I love the idea of getting nail stuff in the mail each month, but is it worth it?? Anyone else found OPI to be better than Julep?


----------



## zadidoll (Jul 30, 2012)

Of course OPI is better than Julep as OPI is a far more established line. Julep is only a little over a year old and while - normally I don't defend start up companies - the fact remains is they have much to learn still. Personally I love OPI more than Julep but I like my free Julep boxes. lol


----------



## MollyC2153 (Jul 30, 2012)

> Originally Posted by *zadidoll* /img/forum/go_quote.gif
> 
> Of course OPI is better than Julep as OPI is a far more established line. Julep is only a little over a year old and while - normally I don't defend start up companies - the fact remains is they have much to learn still. Personally I love OPI more than Julep but I like my free Julep boxes. lol


Ooo, I had no idea that Julep was so young!!! I knew they were fairly new, but I didn't realize it was just a baby company! lol. Also, free Julep boxes? Do tell!


----------



## MissLindaJean (Jul 30, 2012)

> Originally Posted by *MollyC2153* /img/forum/go_quote.gif
> 
> 
> Ooo, I had no idea that Julep was so young!!! I knew they were fairly new, but I didn't realize it was just a baby company! lol. Also, free Julep boxes? Do tell!


 I think zadidoll is referring to the fact that she's such a popular and amazeballs blogger, that people are always clicking on her links lol. You get a free box after 2(I think) referral credits on your Julep account. I like Julep, but if OPI or some other nail company like China Glaze came out with a competing company, I'd jump ship lol. Definitely OPI over Julep at this time, I feel you get more bang for your buck.


----------



## zadidoll (Jul 30, 2012)

> Originally Posted by *MollyC2153* /img/forum/go_quote.gif
> 
> Quote: Originally Posted by *zadidoll* /img/forum/go_quote.gif
> 
> ...


----------



## MissLindaJean (Jul 30, 2012)

I'm not familiar with Cult Nails. Are they pretty well known or more an indie brand?


----------



## zadidoll (Jul 30, 2012)

Indie brand. I only own two polishes from her line but every polish blogger I know just LOVES Maria's line.


----------



## MissLindaJean (Jul 30, 2012)

Where do you find them? Should I be looking on Etsy? I haven't really checked out that website, but keep hearing about it.


----------



## zadidoll (Jul 30, 2012)

Cult Nails:

http://www.cultnails.com/

https://twitter.com/#!/CultNails

https://www.facebook.com/CultNailsLacquer

My first encounter with them was from another member here talking about Unicorn Puke. With name like that I checked them out and was able to buy a bottle. From there I bought Time Traveler because the blue was a Tardis blue. Funny story was she (Maria) wasn't going to name it that and either Power Thief or Mind Control (I can't recall which she said) but her brother convinced her otherwise and to swap the names because the blue was perfect for the Tardis. So Time Traveler became the dark blue. I LOVE that color of blue. It's a perfect blue for me.


----------



## Dalylah (Jul 30, 2012)

OPI for sure. Long standing company. Great products. Good reputation. As Zadi said Julep is new. While I enjoy most of their stuff it has been hit and miss for me with the polish formula.


----------



## MissLindaJean (Jul 30, 2012)

Thanks Zadi! I'm interested and peeked at the site a bit lol. Will keep that brand in mind next time I'm thinking of getting more polishes. There are some neat names for the shades offered lol.


----------



## MollyC2153 (Jul 31, 2012)

Damnit Zadi, now I'm in love with another new brand. I might need to buy I Got Distracted, because if there was ever a nail polish color named for me.. that would be it!

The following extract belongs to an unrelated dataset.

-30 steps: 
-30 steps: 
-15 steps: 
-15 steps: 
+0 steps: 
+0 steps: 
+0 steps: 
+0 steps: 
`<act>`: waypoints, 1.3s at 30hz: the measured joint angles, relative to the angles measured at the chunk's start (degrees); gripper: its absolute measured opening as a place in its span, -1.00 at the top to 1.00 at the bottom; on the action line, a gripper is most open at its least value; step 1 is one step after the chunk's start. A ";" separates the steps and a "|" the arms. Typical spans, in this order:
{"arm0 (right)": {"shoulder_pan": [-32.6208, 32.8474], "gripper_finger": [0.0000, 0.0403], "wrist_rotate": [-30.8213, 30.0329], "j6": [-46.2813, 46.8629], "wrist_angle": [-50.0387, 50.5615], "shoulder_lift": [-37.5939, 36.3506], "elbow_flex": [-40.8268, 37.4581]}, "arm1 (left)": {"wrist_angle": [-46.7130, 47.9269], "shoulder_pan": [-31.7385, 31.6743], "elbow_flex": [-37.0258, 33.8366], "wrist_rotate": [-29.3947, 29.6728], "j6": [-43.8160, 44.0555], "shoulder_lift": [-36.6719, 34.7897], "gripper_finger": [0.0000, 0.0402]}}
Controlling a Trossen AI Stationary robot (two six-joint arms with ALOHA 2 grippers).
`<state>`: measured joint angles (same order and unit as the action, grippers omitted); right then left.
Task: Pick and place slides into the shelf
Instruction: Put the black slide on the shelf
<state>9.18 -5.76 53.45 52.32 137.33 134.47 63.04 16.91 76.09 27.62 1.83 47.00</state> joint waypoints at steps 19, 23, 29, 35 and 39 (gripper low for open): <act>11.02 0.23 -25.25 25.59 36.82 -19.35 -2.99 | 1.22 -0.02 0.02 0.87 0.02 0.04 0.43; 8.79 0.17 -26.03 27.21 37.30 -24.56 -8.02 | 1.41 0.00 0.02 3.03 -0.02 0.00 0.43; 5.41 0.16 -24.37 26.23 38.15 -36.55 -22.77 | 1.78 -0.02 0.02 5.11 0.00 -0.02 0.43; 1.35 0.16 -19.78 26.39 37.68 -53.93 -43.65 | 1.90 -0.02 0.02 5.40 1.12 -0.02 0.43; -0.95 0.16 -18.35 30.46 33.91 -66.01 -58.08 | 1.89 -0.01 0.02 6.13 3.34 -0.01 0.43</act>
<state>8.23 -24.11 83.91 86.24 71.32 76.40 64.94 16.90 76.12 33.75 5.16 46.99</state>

Also, any polish called Feel Me Up kind of needs to be a part of my life..

Edited to add: It seems like it does get awesome reviews. Totally going to try it. ArGH!


----------



## Jazbot (Jul 31, 2012)

Whats the difference between Opi and Opi by Sephora?


----------



## zadidoll (Jul 31, 2012)

> Originally Posted by *Jazbot* /img/forum/go_quote.gif
> 
> Whats the difference between Opi and Opi by Sephora?


 Branding. When OPI did their shatters they had the same colors at Sephora only called those ones Blasted.


----------



## kellyrd (Jul 31, 2012)

I love OPI. Julep frustrates me with their hard to manage bottles, drippy brushes and inconsistant formulas. I feel I get longer wear and a better manicure every time from OPI.


----------



## MichelleATX (Aug 8, 2012)

I find the Julep polishes to be thicker than I would like. And I don't like the shape of the bottle. I'm used to putting the bottle on my desk or table, dipping the brush and applying. This that tube bottle, I have to hold it or it falls over. Not cool.

I like OPI but it's so expensive. I think China Glaze, Orly, Finger Paints, and Zoya have similar quality for better prices. I get the first 3 of those at Sally's at a discounted price--much cheaper than the grocery store--but I order Zoya through their website.


----------



## beedonaldson (Aug 8, 2012)

> Originally Posted by *zadidoll* /img/forum/go_quote.gif
> 
> ...Unicorn Puke...Time Traveler because the blue was a Tardis blue.


 Doctor Who-inspired polish? The geek in me is thrilled. And Unicorn Puke is just an awesome name.


----------